The required output holds only the lines from the one containing "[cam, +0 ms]" through the end of the material below, copied exactly, please, with no pictures.
# # # # # # #
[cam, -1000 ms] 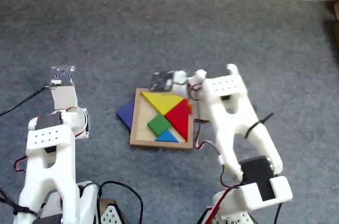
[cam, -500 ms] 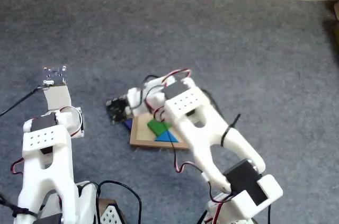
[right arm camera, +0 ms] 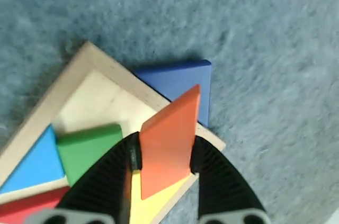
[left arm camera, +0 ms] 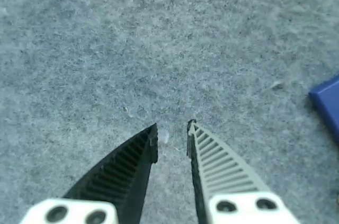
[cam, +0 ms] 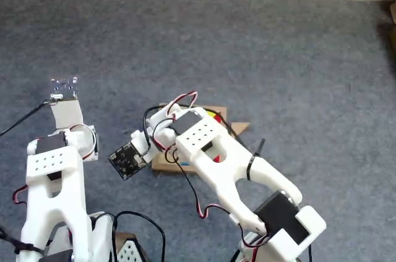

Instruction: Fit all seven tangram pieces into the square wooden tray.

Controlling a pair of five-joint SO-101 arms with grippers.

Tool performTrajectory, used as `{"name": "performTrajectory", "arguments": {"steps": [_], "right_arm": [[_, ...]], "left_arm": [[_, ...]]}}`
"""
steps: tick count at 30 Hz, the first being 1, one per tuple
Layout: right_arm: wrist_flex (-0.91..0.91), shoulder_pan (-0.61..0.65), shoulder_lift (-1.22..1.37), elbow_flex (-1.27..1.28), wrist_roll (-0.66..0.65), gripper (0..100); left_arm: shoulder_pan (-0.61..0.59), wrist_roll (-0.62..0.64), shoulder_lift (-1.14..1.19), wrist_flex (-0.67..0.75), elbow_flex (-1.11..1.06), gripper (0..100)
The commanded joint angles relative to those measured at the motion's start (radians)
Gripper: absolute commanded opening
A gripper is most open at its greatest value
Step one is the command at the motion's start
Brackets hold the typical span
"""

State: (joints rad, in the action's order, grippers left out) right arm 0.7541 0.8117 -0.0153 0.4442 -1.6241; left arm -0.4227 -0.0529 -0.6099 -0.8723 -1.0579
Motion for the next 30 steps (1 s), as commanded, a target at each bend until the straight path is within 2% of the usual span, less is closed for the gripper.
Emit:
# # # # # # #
__RESULT OF THE EXERCISE__
[cam, +0 ms] 

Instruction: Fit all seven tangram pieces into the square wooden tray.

Controlling a pair of five-joint SO-101 arms with grippers.

Tool performTrajectory, used as `{"name": "performTrajectory", "arguments": {"steps": [_], "right_arm": [[_, ...]], "left_arm": [[_, ...]]}}`
"""
steps: tick count at 30 Hz, the first being 1, one per tuple
Layout: right_arm: wrist_flex (-0.91..0.91), shoulder_pan (-0.61..0.65), shoulder_lift (-1.22..1.37), elbow_flex (-1.27..1.28), wrist_roll (-0.66..0.65), gripper (0..100); left_arm: shoulder_pan (-0.61..0.59), wrist_roll (-0.62..0.64), shoulder_lift (-1.14..1.19), wrist_flex (-0.67..0.75), elbow_flex (-1.11..1.06), gripper (0..100)
The commanded joint angles relative to those measured at the motion's start (radians)
Gripper: absolute commanded opening
A gripper is most open at its greatest value
Step one is the command at the motion's start
Brackets hold the typical span
"""

State: (joints rad, in the action's order, grippers left out) right arm 0.7541 0.8117 -0.0153 0.4442 -1.6241; left arm -0.4227 -0.0529 -0.6099 -0.8723 -1.0579
Motion for the next 30 steps (1 s), as commanded, a target at each bend until the straight path is within 2% of the usual span, less is closed for the gripper.
Emit:

Work on the exercise is now concluded.